**About this exercise**
Within the listing that follows, reproduce exactly the lines starting at the line with "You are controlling" and ending at the line with "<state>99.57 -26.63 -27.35", inclusive, and only those. Pictures are dropped.

**Data provided**
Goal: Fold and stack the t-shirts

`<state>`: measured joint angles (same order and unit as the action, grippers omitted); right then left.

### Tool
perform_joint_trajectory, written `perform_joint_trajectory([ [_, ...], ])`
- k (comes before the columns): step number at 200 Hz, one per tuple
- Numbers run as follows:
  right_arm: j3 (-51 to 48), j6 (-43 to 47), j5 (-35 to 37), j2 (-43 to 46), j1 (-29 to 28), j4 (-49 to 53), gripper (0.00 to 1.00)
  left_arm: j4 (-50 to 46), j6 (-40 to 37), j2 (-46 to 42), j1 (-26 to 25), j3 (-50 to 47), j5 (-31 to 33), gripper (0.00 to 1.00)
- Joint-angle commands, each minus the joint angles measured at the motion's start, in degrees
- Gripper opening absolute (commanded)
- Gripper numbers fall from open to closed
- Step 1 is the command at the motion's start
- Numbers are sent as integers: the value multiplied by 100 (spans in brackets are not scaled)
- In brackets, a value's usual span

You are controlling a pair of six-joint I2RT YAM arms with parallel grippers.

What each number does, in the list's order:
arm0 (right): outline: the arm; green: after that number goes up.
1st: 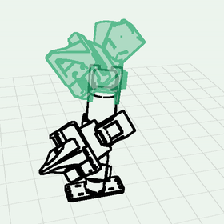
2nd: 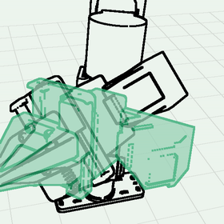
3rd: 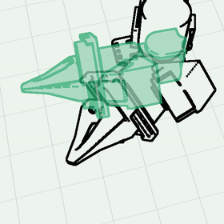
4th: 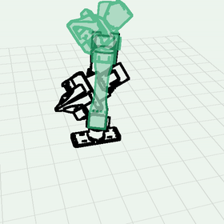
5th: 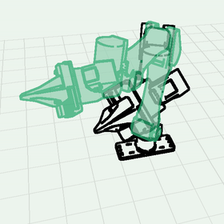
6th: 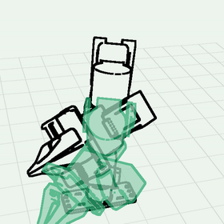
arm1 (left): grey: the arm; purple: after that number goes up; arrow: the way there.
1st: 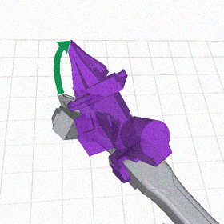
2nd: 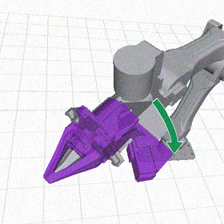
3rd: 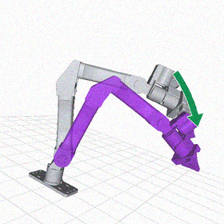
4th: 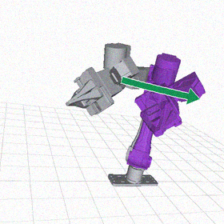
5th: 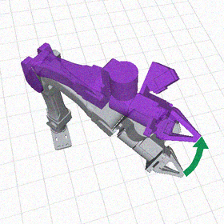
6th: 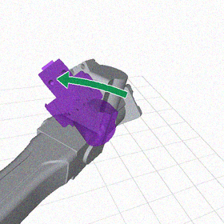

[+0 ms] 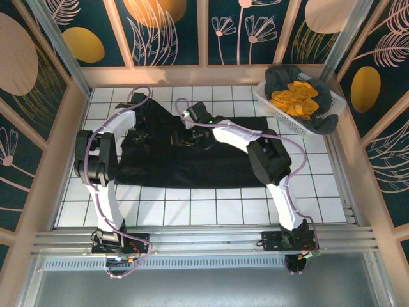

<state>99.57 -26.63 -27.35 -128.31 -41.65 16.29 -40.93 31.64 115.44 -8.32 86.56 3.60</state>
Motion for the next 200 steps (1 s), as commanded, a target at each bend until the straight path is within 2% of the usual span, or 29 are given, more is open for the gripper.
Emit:
perform_joint_trajectory([
  [1, 553, 281, 596, -314, -121, 375, 44, -107, -281, 86, -16, 39, 361, 30],
  [14, 760, 421, 753, -473, -175, 463, 44, -92, -311, 43, -20, 32, 496, 38],
  [22, 920, 539, 849, -580, -219, 523, 44, -47, -339, 17, -17, 0, 498, 40],
  [59, 1524, 772, 1031, -1010, -270, 833, 45, 138, -451, 106, -19, -130, 126, 38],
  [116, 2333, 977, 570, -1543, -328, 1309, 46, 212, -654, 294, -19, -118, 51, 33],
  [153, 2308, 967, 555, -1521, -373, 1345, 38, 230, -712, 317, -13, -149, 116, 33],
  [200, 2331, 1044, 626, -1489, -370, 1463, 24, 219, -716, 381, -13, -114, 248, 26],
])
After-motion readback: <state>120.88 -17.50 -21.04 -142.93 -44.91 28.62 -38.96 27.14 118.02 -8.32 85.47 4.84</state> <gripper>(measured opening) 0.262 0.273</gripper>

**Solution**
You are controlling a pair of six-joint I2RT YAM arms with parallel grippers.

What each number does, in the list's order:
arm0 (right): outline: the arm; green: after that number goes up.
1st: 
2nd: 
3rd: 
4th: 
5th: 
6th: 
arm1 (left): grey: the arm; purple: after that number goes up; arrow: the way there.
1st: 
2nd: 
3rd: 
4th: 
5th: 
6th: 

[+0 ms] 

<state>99.57 -26.63 -27.35 -128.31 -41.65 16.29 -40.93 31.64 115.44 -8.32 86.56 3.60</state>

This output is complete, and the exercise is done.